**AIM OF THE TASK**:
Tally up how many lines in the listing below contain the string "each", and give only the total.
_ _ _ _
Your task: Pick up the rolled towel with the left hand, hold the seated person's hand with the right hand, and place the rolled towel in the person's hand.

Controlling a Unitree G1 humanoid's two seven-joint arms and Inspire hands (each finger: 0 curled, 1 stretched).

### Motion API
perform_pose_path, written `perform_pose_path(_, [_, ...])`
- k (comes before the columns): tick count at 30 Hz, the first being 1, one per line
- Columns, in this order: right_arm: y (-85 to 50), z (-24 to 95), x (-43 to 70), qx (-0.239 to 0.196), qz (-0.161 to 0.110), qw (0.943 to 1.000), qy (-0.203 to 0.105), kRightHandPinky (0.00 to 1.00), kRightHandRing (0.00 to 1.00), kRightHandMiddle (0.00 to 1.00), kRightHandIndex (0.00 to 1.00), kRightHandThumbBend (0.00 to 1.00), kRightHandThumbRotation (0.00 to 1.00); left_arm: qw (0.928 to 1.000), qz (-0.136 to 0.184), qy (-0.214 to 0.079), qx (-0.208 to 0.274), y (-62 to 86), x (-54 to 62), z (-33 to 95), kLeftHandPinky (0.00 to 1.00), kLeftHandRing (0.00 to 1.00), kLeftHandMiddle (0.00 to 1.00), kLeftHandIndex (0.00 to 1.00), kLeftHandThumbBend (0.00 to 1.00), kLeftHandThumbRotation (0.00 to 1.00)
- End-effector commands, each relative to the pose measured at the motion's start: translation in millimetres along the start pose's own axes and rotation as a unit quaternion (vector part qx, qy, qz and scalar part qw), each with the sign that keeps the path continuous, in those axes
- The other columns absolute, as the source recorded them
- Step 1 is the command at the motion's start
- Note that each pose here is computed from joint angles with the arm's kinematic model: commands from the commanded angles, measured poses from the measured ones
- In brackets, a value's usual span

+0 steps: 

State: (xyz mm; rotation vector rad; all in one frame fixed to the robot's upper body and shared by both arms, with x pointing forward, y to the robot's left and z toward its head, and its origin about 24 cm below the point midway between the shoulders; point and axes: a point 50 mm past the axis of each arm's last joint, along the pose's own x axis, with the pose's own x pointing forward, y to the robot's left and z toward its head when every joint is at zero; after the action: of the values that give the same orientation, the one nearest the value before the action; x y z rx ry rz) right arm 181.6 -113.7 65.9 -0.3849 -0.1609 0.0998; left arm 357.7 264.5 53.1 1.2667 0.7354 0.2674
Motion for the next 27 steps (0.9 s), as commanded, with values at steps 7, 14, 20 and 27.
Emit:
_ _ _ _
**EXERCISE OUTPUT**:
4